The first major Support I turned to was Family Support. My family always has, and always will mean everything to me, and when I was feeling lost and hopeless and trying to make sense of the entire situation, they went above and beyond to be there for me. I know it was extremely hard for my parents to watch me have to go through losing a friend at that young of an age, and I knew they couldn’t make the hurt go away, but it seemed like they knew exactly what to say to help slowly heal the pain I was feeling. Sometimes talking wasn’t even necessary, but just them being there holding and hugging me, meant the world. I honestly don’t know where I would be today without the unconditional love and support from my family in every situation and obstacle I face.
Another main Support I relied on was Positive Friends. Losing one of my friends to suicide made me cherish all my friends and the time we spent together more than ever.

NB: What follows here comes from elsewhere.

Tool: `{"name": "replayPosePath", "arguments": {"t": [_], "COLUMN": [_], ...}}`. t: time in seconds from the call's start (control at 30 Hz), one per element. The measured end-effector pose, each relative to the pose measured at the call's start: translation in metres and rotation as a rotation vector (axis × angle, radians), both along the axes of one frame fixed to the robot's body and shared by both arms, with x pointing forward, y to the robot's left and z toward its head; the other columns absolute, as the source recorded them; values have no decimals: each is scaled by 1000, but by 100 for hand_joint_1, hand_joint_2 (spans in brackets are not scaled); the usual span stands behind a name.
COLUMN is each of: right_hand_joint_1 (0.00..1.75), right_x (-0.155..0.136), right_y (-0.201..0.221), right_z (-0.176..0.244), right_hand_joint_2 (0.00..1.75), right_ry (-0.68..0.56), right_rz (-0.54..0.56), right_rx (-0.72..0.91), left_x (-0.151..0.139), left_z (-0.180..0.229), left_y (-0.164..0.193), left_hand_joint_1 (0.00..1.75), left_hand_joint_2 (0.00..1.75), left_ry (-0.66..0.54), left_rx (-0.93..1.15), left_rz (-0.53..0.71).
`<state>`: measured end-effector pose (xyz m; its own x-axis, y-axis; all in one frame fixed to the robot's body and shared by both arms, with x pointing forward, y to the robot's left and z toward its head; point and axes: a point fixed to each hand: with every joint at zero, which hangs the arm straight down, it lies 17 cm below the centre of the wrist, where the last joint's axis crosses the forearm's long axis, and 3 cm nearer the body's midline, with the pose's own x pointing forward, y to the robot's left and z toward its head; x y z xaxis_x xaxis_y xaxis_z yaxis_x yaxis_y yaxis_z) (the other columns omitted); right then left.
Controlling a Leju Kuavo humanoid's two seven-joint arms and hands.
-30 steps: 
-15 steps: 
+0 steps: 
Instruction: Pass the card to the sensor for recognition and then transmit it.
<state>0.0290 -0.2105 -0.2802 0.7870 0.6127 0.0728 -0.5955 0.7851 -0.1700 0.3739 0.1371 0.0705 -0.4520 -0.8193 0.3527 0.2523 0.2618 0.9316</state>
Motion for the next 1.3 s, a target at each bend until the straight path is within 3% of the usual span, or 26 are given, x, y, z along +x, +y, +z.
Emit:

The first week after my friend’s death, every night we were at someone’s house, kids and parents, just hanging out and being surrounded with people we loved and cared about. This was a huge help in the healing process for me. When I first found out about the death, my immediate thoughts were to isolate myself and that I just wanted to be left alone. Instead, we all got together and spent that time with each other. This showed me what amazing, positive friends I had in my life and that we would always be there for each other, and we could make it through anything.
Healthy Activities also became of huge Support for me. After my friend’s death, I joined the dance team at Central High School, the Cobbler Coeds. I have always had a passion for dancing; it gave me an outlet and a way to just escape from everything else I was feeling. Being a member of the Coeds gave me a feeling of being needed, and that I was important to the team. Over the three years I was on the team, the other girls became somewhat of a second family to me. We were constantly together and I made incredible new friendships. Cobbler Coeds was without a doubt one of the most memorable experiences I had in high school.
Over my high school career, Networks of Support has been the main support system in my life. Family Support, Positive Friends, and Healthy Activities were the main ones I focused on, but I also had a good balance of the other strengths in my life. I unfortunately went through a very difficult time to discover all the Support I had surrounding me; but now having all the strengths in my life, it just continues to increase the strong connection I have with peers and caring adults. I think it is extremely important for everyone to have a balance of Supports in their lives. It is life-changing.